*Exercise directions*
Which lines in the data below contain the string "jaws"? Show each one.

*Raw data*
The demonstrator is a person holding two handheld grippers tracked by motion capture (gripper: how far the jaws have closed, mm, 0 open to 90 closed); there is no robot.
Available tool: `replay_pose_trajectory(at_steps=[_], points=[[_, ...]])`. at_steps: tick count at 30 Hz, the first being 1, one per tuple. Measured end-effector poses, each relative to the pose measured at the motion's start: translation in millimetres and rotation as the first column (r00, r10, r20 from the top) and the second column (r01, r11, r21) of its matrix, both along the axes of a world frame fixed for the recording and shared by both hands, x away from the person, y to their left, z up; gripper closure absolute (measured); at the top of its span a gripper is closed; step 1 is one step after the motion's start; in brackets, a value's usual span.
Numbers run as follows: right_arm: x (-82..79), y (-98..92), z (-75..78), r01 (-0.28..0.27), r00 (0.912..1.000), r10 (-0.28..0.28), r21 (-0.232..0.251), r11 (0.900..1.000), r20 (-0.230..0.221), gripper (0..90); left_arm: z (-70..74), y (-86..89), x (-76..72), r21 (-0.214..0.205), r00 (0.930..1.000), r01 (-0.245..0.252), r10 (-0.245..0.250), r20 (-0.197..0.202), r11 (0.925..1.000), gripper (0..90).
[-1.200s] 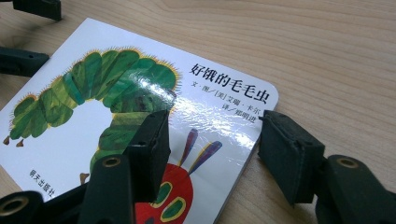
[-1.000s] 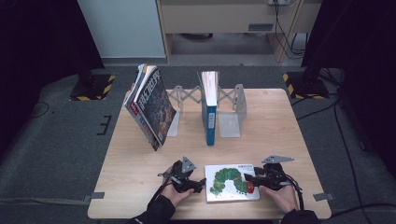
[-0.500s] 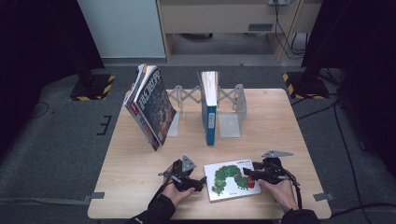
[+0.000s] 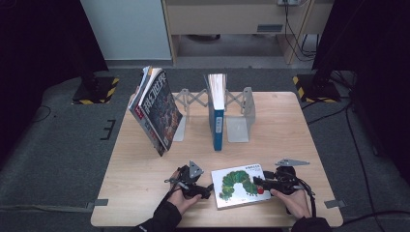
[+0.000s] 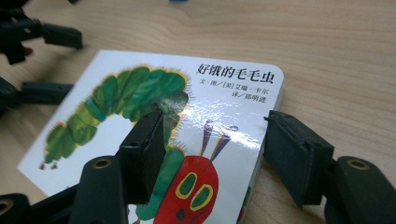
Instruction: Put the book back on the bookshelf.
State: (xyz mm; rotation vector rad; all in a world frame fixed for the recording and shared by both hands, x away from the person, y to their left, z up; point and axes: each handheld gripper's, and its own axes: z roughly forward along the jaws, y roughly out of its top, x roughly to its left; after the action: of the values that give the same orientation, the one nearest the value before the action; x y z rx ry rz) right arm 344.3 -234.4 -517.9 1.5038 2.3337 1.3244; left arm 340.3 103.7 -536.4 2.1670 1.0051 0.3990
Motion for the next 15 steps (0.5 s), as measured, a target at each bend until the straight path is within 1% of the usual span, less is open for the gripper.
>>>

*Answer to this problem*
The demonstrator is a person holding two handheld grippers tracked by motion capture (gripper: how far the jaws have closed, mm, 0 open to 90 closed); there is no robot.
State: (xyz mm; rotation vector rad; all in a world frame fixed for the recording and shared by both hands, x away from the person, y to their left, z up; point and axes: each handheld gripper's, and its own axes: z roughly forward along the jaws, y roughly out of its top, x roughly to its left; after the action: of the values that give the same orientation, the one nearest the value before the action; x y z rx ry rz) right arm 344.3 -234.4 -517.9 1.5038 2.3337 1.3244; left arm 340.3 103.7 -536.4 2.1670 1.0051 0.3990

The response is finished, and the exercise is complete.